- _PROVIDED DATA_:

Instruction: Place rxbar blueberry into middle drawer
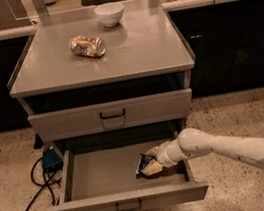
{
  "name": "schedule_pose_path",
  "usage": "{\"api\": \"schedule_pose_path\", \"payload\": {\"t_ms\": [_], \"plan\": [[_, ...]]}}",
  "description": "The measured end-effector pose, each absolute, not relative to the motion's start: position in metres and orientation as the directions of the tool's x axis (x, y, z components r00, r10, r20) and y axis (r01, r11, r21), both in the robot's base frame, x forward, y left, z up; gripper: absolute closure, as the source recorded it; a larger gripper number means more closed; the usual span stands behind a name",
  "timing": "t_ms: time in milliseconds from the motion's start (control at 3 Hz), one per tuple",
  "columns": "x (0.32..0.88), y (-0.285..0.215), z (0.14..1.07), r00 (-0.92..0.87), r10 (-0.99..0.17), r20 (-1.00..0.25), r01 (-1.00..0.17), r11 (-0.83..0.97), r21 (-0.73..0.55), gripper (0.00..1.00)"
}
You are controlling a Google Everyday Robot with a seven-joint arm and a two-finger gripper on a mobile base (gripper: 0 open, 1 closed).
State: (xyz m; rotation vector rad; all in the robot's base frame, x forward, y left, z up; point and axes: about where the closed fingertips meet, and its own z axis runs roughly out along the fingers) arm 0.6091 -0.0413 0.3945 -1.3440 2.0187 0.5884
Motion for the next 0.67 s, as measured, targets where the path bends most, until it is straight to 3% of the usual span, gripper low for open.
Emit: {"api": "schedule_pose_path", "payload": {"t_ms": [333, 667], "plan": [[0.6186, -0.0419, 0.3952, -0.279, -0.636, -0.72, -0.924, 0.383, 0.02, 1.0], [0.6179, -0.0414, 0.3948, -0.279, -0.636, -0.72, -0.924, 0.382, 0.02, 0.81]]}}
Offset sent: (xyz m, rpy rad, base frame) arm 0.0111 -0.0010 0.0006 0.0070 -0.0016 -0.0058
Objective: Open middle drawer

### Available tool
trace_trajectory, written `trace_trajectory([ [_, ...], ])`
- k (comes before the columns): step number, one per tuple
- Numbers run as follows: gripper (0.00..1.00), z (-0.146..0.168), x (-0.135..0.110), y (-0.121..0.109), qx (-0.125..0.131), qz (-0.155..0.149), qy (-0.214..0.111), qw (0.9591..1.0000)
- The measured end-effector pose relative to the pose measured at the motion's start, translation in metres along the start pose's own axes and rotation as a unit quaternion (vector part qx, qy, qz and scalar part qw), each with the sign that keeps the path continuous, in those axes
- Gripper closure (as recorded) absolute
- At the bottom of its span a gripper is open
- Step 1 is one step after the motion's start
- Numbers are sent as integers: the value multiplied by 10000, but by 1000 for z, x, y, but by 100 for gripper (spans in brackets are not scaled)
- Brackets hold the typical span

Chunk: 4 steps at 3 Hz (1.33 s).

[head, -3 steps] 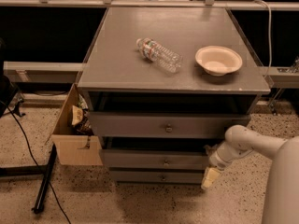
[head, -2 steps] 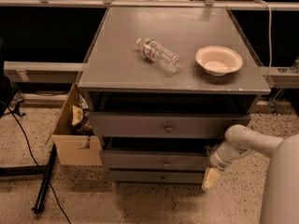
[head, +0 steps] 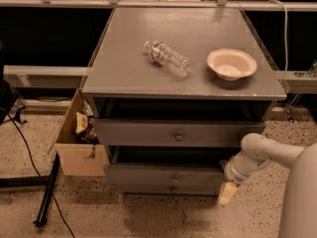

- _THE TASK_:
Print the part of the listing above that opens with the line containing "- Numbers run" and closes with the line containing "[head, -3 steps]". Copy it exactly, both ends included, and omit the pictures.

- _ANSWER TO THIS PROBLEM_:
- Numbers run as follows: gripper (0.00..1.00), z (-0.146..0.168), x (-0.135..0.110), y (-0.121..0.109), qx (-0.125..0.131), qz (-0.155..0.149), qy (-0.214..0.111), qw (0.9591..1.0000)
- The measured end-effector pose relative to the pose measured at the motion's start, translation in metres along the start pose's own axes and rotation as a unit quaternion (vector part qx, qy, qz and scalar part qw), each with the sign that keeps the path continuous, in those axes
- Gripper closure (as recorded) absolute
- At the bottom of its span a gripper is open
- Step 1 is one step after the motion's start
- Numbers are sent as integers: the value multiplied by 10000, but by 1000 for z, x, y, but by 100 for gripper (spans in brackets are not scaled)
- Brackets hold the typical span

Chunk: 4 steps at 3 Hz (1.33 s).

[head, -3 steps] 

Nothing further is required of this output.